AN INVESTMENT IN YOUR FUTURE
“GROWERS?IN?ONTARIO are making record profits this year, and it’s time to reinvest in genetics,” says Peter Johnson, Ontario Ministry of Agriculture, Food and Rural Affairs wheat program lead.
“Some growers say that the cost of certified seed is too high, but at the same time, they expect more and better varieties to choose from year after year. All the development costs are being carried by the few farmers who purchase certified seed and that’s dangerous for all growers.”
It’s true that the price of certified seed was lower five to ten years ago, but this is mostly due to higher certified seed use then compared to now. Surveys conducted by the Canadian Seed Trade Association (CSTA) show that the percentage of Ontario’s winter wheat crop planted with certified seed declined from about 60 percent in 2004 to about 38 percent in 2011. (The Ottawa-based CSTA, a group of 130 member companies ‘working to foster seed industry innovation and trade,’ does not currently have accurate information for other types of crops in Ontario.)
Some farmers have the opinion that seed companies are making lots of profit already, and that new and improved varieties of seed will be produced no matter how much or how little certified seed is purchased here. Johnson does not agree. “We need seed that is adapted to our soils, our weather, our disease pressures. There is significant risk of losing seed company players if the current situation continues,” he says. “How low does the cost need to be to get a significant number of growers to use certified seed? Anything else is a no-win scenario.”
There are currently four wheat varieties in the Ontario Crop Trials that are giving 110 percent yield compared to the average yield of all varieties. “We are picking up significant yield increase from new genetics,” Johnson explains. “We must support the companies to continue providing breeding improvements. This year, wheat is $7.50 or $8 a bushel. If you can’t take some of that profit and invest in new research in order to stay viable in the future, you have no long-term vision at all. This year, buy certified seed.”
Johnson and others also make the point that bin-run seed is far from free, and that quality control can be a problem. Bin-run seed must be cleaned and treated, and often, germination tests are also required. “It is a little cheaper at the outset, but in the long run, it’s not,” Johnson asserts. “And of course, certified seed has a risk-assurance program with it to make sure there’s a crop, and all the support staff to go with that is provided.”
“Surveys indicate that most farmers recognize that certified seed is superior,” says CSTA Chief Executive Officer Patty Townsend. “Our most recent surveys done in 2005 found that the majority of Ontario farmers believed that certified seed delivered consistent and reliable quality, and also facilitated investment in new, superior varieties.” Townsend says that in addition to increased investment in new genetics for improved productivity and guaranteed quality (backed by accredited testers and graders), certified seed assures reduced input costs and access to new markets.
“The real difference between saving seed and purchasing certified seed is assurance,” Townsend says. “In the short-term, farmers who purchase certified seed can be assured that the seed has met very high quality, varietal and mechanical purity standards, established in regulation and subject to inspection and verification systems.
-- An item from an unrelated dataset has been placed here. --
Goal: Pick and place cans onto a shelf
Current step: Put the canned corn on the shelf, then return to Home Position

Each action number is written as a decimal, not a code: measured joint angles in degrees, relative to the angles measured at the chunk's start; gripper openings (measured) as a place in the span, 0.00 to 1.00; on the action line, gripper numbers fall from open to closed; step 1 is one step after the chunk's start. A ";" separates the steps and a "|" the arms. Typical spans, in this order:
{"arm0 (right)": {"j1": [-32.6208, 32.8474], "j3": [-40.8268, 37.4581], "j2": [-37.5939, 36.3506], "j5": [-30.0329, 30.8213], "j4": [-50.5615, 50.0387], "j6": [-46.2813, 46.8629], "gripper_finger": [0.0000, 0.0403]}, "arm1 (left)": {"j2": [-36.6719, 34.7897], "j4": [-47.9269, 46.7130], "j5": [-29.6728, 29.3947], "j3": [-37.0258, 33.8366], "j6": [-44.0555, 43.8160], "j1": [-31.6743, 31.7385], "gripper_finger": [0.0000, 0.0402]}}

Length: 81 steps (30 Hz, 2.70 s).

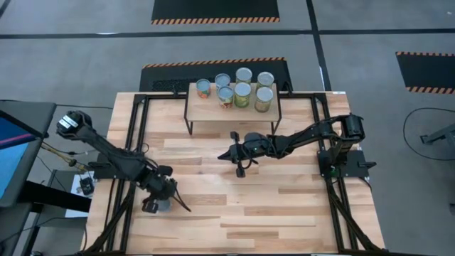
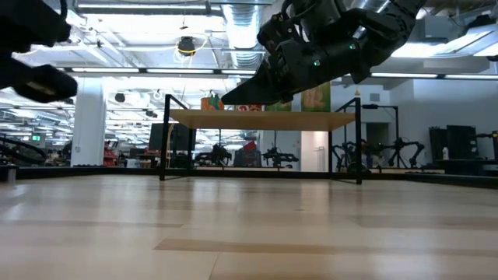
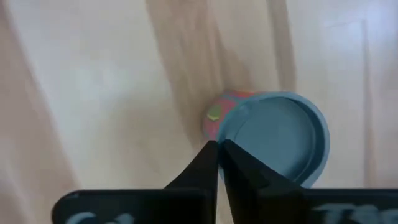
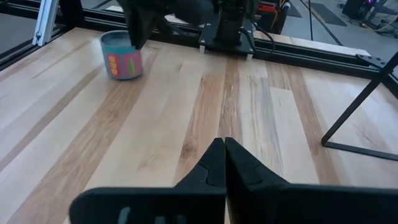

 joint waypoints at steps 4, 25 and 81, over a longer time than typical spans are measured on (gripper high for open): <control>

In the long-term, they can be assured that they have made an investment in their future, an investment with proven returns.” Analyses done for the CSTA by the George Morris Centre showed that the introduction of just eight new varieties to Canadian markets in 2006 and 2007 generated increases in farm revenues of over $170 million.
return on investment
Townsend says seed companies have demonstrated that where they can generate a return, they invest. “The cost to bring a new variety to market ranges from about $900 thousand to well over $1 million and it can take up to 12 years,” she notes. “That kind of investment cannot be made without the ability to recover the costs.” Townsend says private sector seed companies invest over 26 percent of their combined operating budgets in plant breeding and research. “It’s pretty safe to assume, given the track record, that if more producers buy certified seed, companies would have more funds to invest in the development of new varieties for farmers,” she says. “The sale of certified seed is the primary mechanism to generate funds for investment.”
CSTA stats show that over the past 15 years, canola, Ontario corn and Ontario wheat yields have increased 27, 59 and 62 percent respectively, with pea yields increasing 25 percent over the past 30 years. These gains are mostly due to genetic improvements. Townsend says that scientists estimate that between 1982 and 2007, 60 percent or more of the increases in world wheat yields were the result of plant breeding, and there is potential for breeding and genetic research to generate another 30 to 40 percent gain by 2030. “If farmers invest in certified seed,” she says, “seed companies and their partners are empowered to achieve those gains.”